Ein wichtiger Punkt ist, dass sich die Mehrheit der KOLEGEA Nutzer anonym auf der Plattform anmeldet und damit für die mitdiskutierenden ÄiW und HÄ nicht identifizierbar ist. Zusätzlich könnte sich zukünftig die Option der Regionalisierung von Nutzergruppen ergeben, die sich neben dem anonymen Online-Angebot direkt austauschen können. Gerade im Hinblick auf bestehende allgemeinmedizinische Weiterbildungsverbünde und die zu etablierenden Kompetenzzentren Allgemeinmedizin werden vielfältige Anwendungsmöglichkeiten sichtbar. So könnte die zusätzliche Unterstützung durch eine regional verfügbare hausärztliche Mentorin/Mentor für einen geschlossenen Nutzerkreis eine interessante Ergänzung darstellen.

Empfehlungsfunktionen stellen ein geeignetes Mittel dar, um die Exploration großer Datenbestände effizienter zu gestalten [34]. Inhaltsbasierte Verfahren ermitteln Ähnlichkeiten zwischen Textvektoren oder zur Verfügung stehenden Schlagworten. Die Güte der berechneten Empfehlungen hängt primär von der Qualität der verwendeten Datenbasis ab [35]. Auch für die KOLEGEA Nutzer werden Empfehlungsfunktionen bereitgestellt. Zum jetzigen Zeitpunkt bleibt allerdings offen, ob die Qualität der verwendeten Datenbasis ausreicht, um für ÄiW einen Mehrwert bei der Nutzung dieser Empfehlungen zu erzeugen.
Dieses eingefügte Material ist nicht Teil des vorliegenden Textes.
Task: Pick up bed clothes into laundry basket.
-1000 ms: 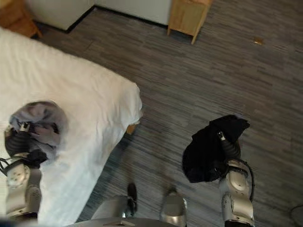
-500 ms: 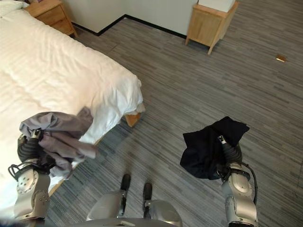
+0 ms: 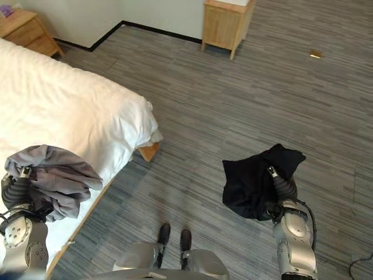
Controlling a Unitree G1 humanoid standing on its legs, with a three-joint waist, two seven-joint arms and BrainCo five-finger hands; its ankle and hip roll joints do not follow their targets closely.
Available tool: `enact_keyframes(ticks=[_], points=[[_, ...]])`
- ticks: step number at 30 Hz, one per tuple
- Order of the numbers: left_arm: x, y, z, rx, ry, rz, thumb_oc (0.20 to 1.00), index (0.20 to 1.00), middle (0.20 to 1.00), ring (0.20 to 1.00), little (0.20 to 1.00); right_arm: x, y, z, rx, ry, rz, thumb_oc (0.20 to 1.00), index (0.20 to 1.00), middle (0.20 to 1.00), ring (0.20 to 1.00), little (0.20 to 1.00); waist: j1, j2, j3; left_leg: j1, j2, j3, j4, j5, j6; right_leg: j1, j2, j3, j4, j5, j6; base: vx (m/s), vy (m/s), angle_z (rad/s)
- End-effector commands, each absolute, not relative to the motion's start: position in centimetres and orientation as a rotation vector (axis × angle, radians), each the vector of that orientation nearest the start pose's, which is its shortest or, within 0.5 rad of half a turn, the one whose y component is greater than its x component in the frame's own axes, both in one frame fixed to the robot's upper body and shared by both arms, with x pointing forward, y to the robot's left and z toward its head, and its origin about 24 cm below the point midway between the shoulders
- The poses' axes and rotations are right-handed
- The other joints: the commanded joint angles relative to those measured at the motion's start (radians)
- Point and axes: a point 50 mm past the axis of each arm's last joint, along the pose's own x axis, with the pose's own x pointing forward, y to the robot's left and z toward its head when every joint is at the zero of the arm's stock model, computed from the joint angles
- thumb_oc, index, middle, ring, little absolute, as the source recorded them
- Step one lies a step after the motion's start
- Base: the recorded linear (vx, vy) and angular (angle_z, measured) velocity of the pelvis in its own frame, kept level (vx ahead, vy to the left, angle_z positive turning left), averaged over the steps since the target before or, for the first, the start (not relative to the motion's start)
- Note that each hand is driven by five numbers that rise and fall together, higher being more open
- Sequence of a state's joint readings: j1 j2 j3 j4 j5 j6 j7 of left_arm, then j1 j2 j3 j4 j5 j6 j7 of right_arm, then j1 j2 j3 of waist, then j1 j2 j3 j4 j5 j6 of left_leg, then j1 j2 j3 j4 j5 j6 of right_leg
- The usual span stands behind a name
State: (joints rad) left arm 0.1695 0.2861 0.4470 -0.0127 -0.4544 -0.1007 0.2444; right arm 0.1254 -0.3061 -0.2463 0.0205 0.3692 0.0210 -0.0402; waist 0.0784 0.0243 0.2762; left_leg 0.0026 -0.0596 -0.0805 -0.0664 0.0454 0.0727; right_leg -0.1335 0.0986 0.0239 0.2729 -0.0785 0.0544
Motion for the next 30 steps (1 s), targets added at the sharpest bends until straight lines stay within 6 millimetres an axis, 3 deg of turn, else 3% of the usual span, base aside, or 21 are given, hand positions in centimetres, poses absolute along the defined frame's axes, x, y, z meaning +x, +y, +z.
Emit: enact_keyframes(ticks=[1,2,6,7,9,12,13,14,15,16,17,18,19,20,22,23,24,25,26,29,30], points=[[18.7,34.6,11.1,0.056,-0.312,0.722,0.200,0.200,0.200,0.200,0.200,22.0,-26.8,5.7,0.022,-0.033,-0.262,0.200,0.200,0.200,0.200,0.200,-0.018,-0.015,-0.038,0.031,-0.003,-0.006,-0.011,0.001,-0.012,-0.040,-0.098,-0.023,0.071,0.131,0.050,0.12,0.039,-0.16],[19.0,34.5,11.4,0.054,-0.328,0.711,0.200,0.200,0.200,0.200,0.200,21.8,-27.0,5.7,0.024,-0.031,-0.273,0.200,0.200,0.200,0.200,0.200,-0.036,-0.011,-0.035,0.037,-0.006,-0.020,-0.015,-0.004,-0.013,-0.064,-0.074,-0.024,0.038,0.125,0.040,0.12,0.044,0.15],[19.0,34.5,11.4,0.054,-0.328,0.711,0.200,0.200,0.200,0.200,0.200,21.8,-27.1,5.7,0.023,-0.031,-0.273,0.200,0.200,0.200,0.200,0.200,-0.039,-0.010,-0.035,0.037,-0.006,-0.023,-0.015,-0.005,-0.014,-0.062,-0.074,-0.027,0.036,0.126,0.040,0.13,-0.034,0.19],[20.4,33.8,12.6,0.047,-0.373,0.656,0.200,0.200,0.200,0.200,0.200,21.5,-27.8,5.8,0.036,-0.047,-0.335,0.200,0.200,0.200,0.200,0.200,-0.085,-0.016,-0.029,0.085,0.005,-0.034,-0.021,-0.066,-0.041,-0.123,-0.116,-0.096,-0.252,0.216,0.028,0.69,-0.228,0.02],[20.3,33.3,12.6,0.062,-0.378,0.629,0.200,0.200,0.200,0.200,0.200,22.2,-27.3,6.2,0.033,-0.064,-0.308,0.200,0.200,0.200,0.200,0.200,-0.073,-0.036,-0.045,0.120,0.011,-0.019,-0.021,-0.106,-0.048,-0.084,-0.134,-0.157,-0.263,0.240,0.021,0.62,-0.200,0.29],[20.4,33.1,12.5,0.043,-0.384,0.626,0.200,0.200,0.200,0.200,0.200,22.2,-27.6,6.4,0.039,-0.076,-0.313,0.200,0.200,0.200,0.200,0.200,-0.080,-0.032,-0.057,0.143,0.043,0.003,0.001,-0.118,-0.066,-0.070,-0.124,-0.169,-0.237,0.210,0.002,0.24,-0.081,-0.15],[20.7,32.9,12.3,0.026,-0.379,0.618,0.200,0.200,0.200,0.200,0.200,22.1,-27.9,6.6,0.039,-0.086,-0.324,0.200,0.200,0.200,0.200,0.200,-0.086,-0.028,-0.060,0.131,0.066,0.028,0.094,-0.110,-0.084,-0.048,-0.123,-0.186,-0.225,0.189,-0.009,0.51,-0.230,0.03],[21.1,32.4,12.1,-0.013,-0.379,0.599,0.200,0.200,0.200,0.200,0.200,22.1,-28.1,6.6,0.031,-0.082,-0.325,0.200,0.200,0.200,0.200,0.200,-0.084,-0.039,-0.057,0.082,0.066,0.055,0.295,-0.062,-0.109,0.023,-0.130,-0.206,-0.231,0.156,-0.027,0.49,-0.250,0.46],[21.0,32.3,11.9,-0.029,-0.376,0.595,0.200,0.200,0.200,0.200,0.200,22.1,-28.1,6.7,0.029,-0.082,-0.321,0.200,0.200,0.200,0.200,0.200,-0.080,-0.045,-0.046,0.044,0.055,0.046,0.446,-0.048,-0.113,0.059,-0.124,-0.202,-0.238,0.144,-0.042,0.47,-0.258,0.57],[20.9,32.3,11.6,-0.037,-0.367,0.599,0.200,0.200,0.200,0.200,0.200,22.0,-28.4,6.7,0.015,-0.075,-0.321,0.200,0.200,0.200,0.200,0.200,-0.062,-0.062,-0.037,-0.009,0.017,0.019,0.534,-0.009,-0.111,0.086,-0.127,-0.187,-0.249,0.135,-0.056,0.19,-0.130,0.57],[20.9,32.3,11.6,-0.037,-0.367,0.598,0.200,0.200,0.200,0.200,0.200,22.0,-28.4,6.7,0.016,-0.075,-0.322,0.200,0.200,0.200,0.200,0.200,-0.064,-0.061,-0.036,-0.022,0.017,0.016,0.557,-0.016,-0.112,0.085,-0.126,-0.190,-0.250,0.135,-0.057,0.30,-0.161,0.26],[20.7,32.4,11.3,-0.042,-0.350,0.605,0.200,0.200,0.200,0.200,0.200,22.2,-28.8,7.1,0.006,-0.081,-0.333,0.200,0.200,0.200,0.200,0.200,-0.032,-0.082,-0.018,-0.144,-0.022,0.014,0.569,-0.046,-0.090,0.147,-0.138,-0.161,-0.270,0.125,-0.059,0.21,-0.084,-0.27],[20.7,32.4,11.4,-0.042,-0.350,0.604,0.200,0.200,0.200,0.200,0.200,22.2,-28.8,7.1,0.007,-0.080,-0.334,0.200,0.200,0.200,0.200,0.200,-0.028,-0.083,-0.020,-0.149,-0.022,0.018,0.576,-0.051,-0.088,0.148,-0.138,-0.157,-0.276,0.126,-0.058,0.48,-0.126,-0.27],[20.4,32.9,11.2,-0.054,-0.344,0.635,0.200,0.200,0.200,0.200,0.200,22.3,-29.0,7.7,0.027,-0.113,-0.350,0.200,0.200,0.200,0.200,0.200,0.002,-0.098,-0.019,-0.245,-0.028,0.010,0.497,-0.066,-0.071,0.196,-0.142,-0.129,-0.299,0.114,-0.055,0.29,-0.029,-0.09],[20.4,32.9,11.3,-0.053,-0.344,0.635,0.200,0.200,0.200,0.200,0.200,22.3,-29.0,7.7,0.029,-0.113,-0.351,0.200,0.200,0.200,0.200,0.200,0.008,-0.103,-0.020,-0.240,-0.029,0.016,0.493,-0.069,-0.069,0.201,-0.144,-0.123,-0.306,0.114,-0.054,0.31,-0.002,-0.20],[20.1,33.1,11.1,-0.053,-0.337,0.646,0.200,0.200,0.200,0.200,0.200,22.4,-28.9,7.9,0.020,-0.124,-0.351,0.200,0.200,0.200,0.200,0.200,0.033,-0.094,-0.031,-0.252,-0.020,-0.031,0.325,-0.021,-0.072,0.233,-0.126,-0.092,-0.307,0.078,-0.054,0.33,0.029,-0.52],[20.0,33.1,11.1,-0.053,-0.336,0.646,0.200,0.200,0.200,0.200,0.200,22.4,-28.9,7.9,0.020,-0.124,-0.351,0.200,0.200,0.200,0.200,0.200,0.033,-0.097,-0.030,-0.246,-0.021,-0.030,0.313,-0.013,-0.072,0.233,-0.128,-0.092,-0.306,0.079,-0.054,0.65,0.090,-0.50],[19.8,33.3,11.1,-0.031,-0.329,0.650,0.200,0.200,0.200,0.200,0.200,22.5,-28.9,8.1,-0.010,-0.120,-0.335,0.200,0.200,0.200,0.200,0.200,0.054,-0.073,-0.039,-0.292,0.009,-0.065,0.172,0.072,-0.093,0.282,-0.107,-0.070,-0.309,0.040,-0.058,0.49,0.069,-0.53],[19.8,33.4,11.0,-0.017,-0.321,0.650,0.200,0.200,0.200,0.200,0.200,22.7,-28.8,8.2,-0.024,-0.120,-0.328,0.200,0.200,0.200,0.200,0.200,0.058,-0.071,-0.045,-0.293,0.010,-0.058,0.090,0.106,-0.106,0.308,-0.108,-0.057,-0.315,0.024,-0.062,0.66,0.105,-0.37],[19.8,33.6,11.0,0.018,-0.309,0.648,0.200,0.200,0.200,0.200,0.200,23.1,-28.5,8.5,-0.045,-0.125,-0.307,0.200,0.200,0.200,0.200,0.200,0.071,-0.064,-0.059,-0.285,0.017,0.011,0.040,0.141,-0.118,0.370,-0.112,-0.027,-0.325,0.006,-0.056,0.45,0.128,-0.39],[19.6,33.7,11.1,0.014,-0.312,0.649,0.200,0.200,0.200,0.200,0.200,23.6,-27.5,8.8,-0.042,-0.136,-0.265,0.200,0.200,0.200,0.200,0.200,0.085,-0.054,-0.088,-0.263,0.019,0.024,0.069,0.143,-0.103,0.400,-0.125,-0.010,-0.315,-0.011,-0.043,0.79,0.418,-0.70]])
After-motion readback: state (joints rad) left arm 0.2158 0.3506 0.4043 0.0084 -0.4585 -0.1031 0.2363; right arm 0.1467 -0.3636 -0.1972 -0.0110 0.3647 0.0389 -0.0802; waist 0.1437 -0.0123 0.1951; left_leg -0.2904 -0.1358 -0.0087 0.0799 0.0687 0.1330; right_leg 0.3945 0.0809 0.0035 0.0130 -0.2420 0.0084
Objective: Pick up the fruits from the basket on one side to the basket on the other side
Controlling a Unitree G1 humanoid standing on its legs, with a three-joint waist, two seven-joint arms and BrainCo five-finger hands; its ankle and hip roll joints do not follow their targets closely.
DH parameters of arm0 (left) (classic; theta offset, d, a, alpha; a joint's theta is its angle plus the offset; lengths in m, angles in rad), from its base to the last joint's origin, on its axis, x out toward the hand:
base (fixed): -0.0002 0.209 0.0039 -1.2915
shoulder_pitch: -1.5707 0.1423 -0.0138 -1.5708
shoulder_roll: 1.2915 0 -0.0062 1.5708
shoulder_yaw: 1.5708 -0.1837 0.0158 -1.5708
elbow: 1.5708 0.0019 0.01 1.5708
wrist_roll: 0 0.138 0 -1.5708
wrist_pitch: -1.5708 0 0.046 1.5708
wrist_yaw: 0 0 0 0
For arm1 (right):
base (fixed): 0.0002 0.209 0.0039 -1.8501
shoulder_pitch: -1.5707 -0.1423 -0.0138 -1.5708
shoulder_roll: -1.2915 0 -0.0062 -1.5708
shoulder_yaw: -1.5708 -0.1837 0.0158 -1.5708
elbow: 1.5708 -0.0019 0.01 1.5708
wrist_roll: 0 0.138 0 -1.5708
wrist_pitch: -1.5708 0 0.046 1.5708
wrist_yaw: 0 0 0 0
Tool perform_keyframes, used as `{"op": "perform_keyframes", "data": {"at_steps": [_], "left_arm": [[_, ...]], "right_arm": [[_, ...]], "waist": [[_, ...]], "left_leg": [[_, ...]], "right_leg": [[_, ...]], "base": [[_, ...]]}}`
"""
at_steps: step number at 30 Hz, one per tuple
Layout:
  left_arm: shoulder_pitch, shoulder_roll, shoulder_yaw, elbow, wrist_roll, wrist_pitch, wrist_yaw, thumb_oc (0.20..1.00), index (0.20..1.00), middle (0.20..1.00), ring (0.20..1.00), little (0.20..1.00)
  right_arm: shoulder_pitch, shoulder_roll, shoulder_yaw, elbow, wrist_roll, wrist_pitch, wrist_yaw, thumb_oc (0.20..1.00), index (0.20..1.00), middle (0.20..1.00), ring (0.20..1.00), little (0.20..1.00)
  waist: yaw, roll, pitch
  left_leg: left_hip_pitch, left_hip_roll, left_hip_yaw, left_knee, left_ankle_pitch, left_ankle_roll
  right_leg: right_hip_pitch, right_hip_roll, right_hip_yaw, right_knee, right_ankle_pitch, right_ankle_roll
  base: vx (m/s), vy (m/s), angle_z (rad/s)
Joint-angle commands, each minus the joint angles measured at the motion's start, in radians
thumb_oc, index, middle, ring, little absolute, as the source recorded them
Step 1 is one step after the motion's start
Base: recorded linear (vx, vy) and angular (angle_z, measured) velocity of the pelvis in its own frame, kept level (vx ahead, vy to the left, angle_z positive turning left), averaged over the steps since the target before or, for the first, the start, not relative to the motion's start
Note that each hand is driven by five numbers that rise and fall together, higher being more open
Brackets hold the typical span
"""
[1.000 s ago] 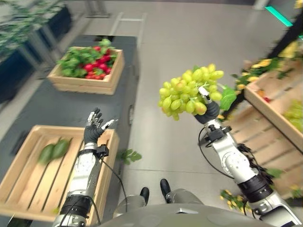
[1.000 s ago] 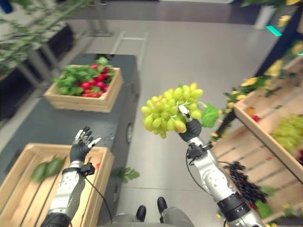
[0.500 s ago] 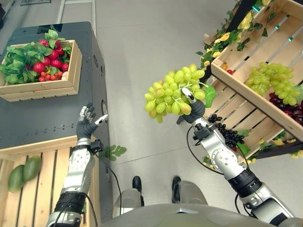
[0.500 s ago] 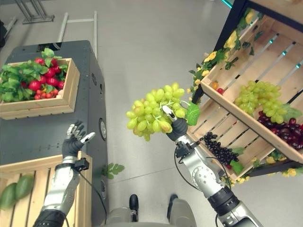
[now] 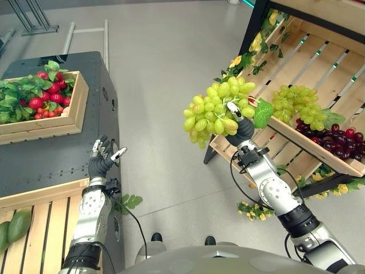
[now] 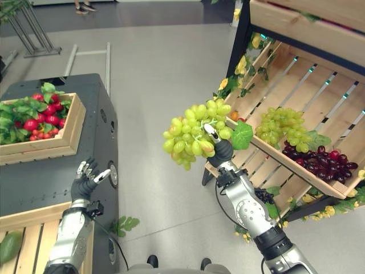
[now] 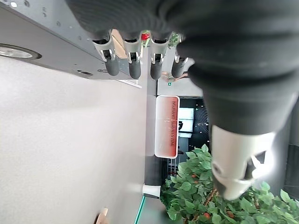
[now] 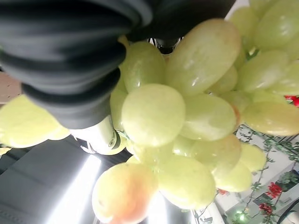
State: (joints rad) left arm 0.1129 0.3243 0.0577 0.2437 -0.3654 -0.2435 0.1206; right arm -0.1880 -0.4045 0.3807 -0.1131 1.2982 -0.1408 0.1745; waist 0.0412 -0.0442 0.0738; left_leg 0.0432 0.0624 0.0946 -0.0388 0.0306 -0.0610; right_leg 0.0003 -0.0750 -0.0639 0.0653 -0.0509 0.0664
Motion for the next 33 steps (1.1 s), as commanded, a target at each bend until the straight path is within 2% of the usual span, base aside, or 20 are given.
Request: {"op": "perform_keyframes", "data": {"at_steps": [1, 16, 33], "left_arm": [[0.01, 0.069, -0.012, -0.062, 0.029, -0.022, -0.016, 1.0, 1.0, 1.0, 1.0, 1.0], [0.015, 0.092, -0.059, -0.035, 0.022, -0.007, -0.031, 1.0, 1.0, 1.0, 1.0, 1.0], [0.0, 0.132, -0.1, -0.016, -0.015, -0.007, -0.033, 1.0, 1.0, 1.0, 1.0, 1.0]], "right_arm": [[-0.055, 0.033, -0.087, -0.081, -0.015, -0.097, 0.0, 0.2, 0.2, 0.2, 0.2, 0.2], [-0.162, -0.034, -0.209, 0.06, -0.06, -0.178, -0.114, 0.2, 0.2, 0.2, 0.2, 0.2], [-0.337, -0.093, -0.31, 0.386, -0.081, -0.241, -0.257, 0.2, 0.2, 0.2, 0.2, 0.2]], "waist": [[-0.01, -0.051, -0.045], [-0.009, -0.049, -0.063], [0.002, -0.039, -0.049]], "left_leg": [[-0.031, -0.059, -0.03, 0.074, -0.09, 0.044], [-0.013, -0.049, -0.041, 0.059, -0.088, 0.034], [-0.026, -0.049, -0.061, 0.076, -0.077, 0.025]], "right_leg": [[0.015, -0.012, 0.013, -0.05, 0.058, 0.035], [0.049, -0.002, 0.012, -0.081, 0.056, 0.03], [0.05, -0.001, 0.0, -0.075, 0.058, 0.02]], "base": [[0.04, -0.023, -0.01], [0.02, -0.011, 0.01], [0.0, -0.007, 0.04]]}}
Gamifizierungselemente als Anreizsystem des Informations- und Wissensaustausches wurden in anderen Anwendungsbereichen erfolgreich eingesetzt [17], [21], [36], aber noch nicht auf die allgemeinmedizinische Weiterbildung angewendet. Die wenigen bestehenden Arbeiten konnten ermutigende Effekte zeigen [37]. Insbesondere vor dem Hintergrund der ausgeprägten Zeitknappheit junger Ärztinnen und Ärzte, stellt die Entwicklung eines speziell für diese Zielgruppe zugeschnittenen Anreizsystems allerdings eine Herausforderung dar.


7. Ausblick

Der fallbasierte Austausch mit einem Tool zur Selbsteinschätzung von Kompetenzen wird als wertvolle Möglichkeit gesehen, zukünftig die ärztliche Weiterbildung durch Web 2.0 Anwendungen zu unterstützen. Zu prüfen ist, inwieweit die virtuelle Vernetzung von ÄiW nicht auch durch persönliches Kennenlernen oder Begleitseminare als ergänzende Maßnahme gestärkt werden kann. Entsprechend könnte KOLEGEA eine hilfreiche Ergänzung für die sich entwickelnden Allgemeinmedizinischen Kompetenzzentren darstellen.

Zukünftige Evaluationen sollten prüfen, ob die Verbreitung und nachhaltige Nutzung der Plattform einen Beitrag zur Steigerung der Qualität, Effektivität und Attraktivität der allgemeinmedizinischen Weiterbildung leisten kann.


Danksagung

Forschungsgruppen Interaktive Systeme und Kooperative (Prof. J. Ziegler), Lernunterstützende Systeme (Prof. H-U. Hoppe) der Universität Duisburg-Essen und TheCode AG.


Förderung

Dieses Projekt wurde vom Bundesministerium für Bildung und Forschung (BMBF) und des Europäischen Sozialfonds der EU (Fördernummer 898 14145) gefördert.


Interessenkonflikt

Die Autoren erklären, dass sie keine Interessenkonflikte im Zusammenhang mit diesem Artikel haben.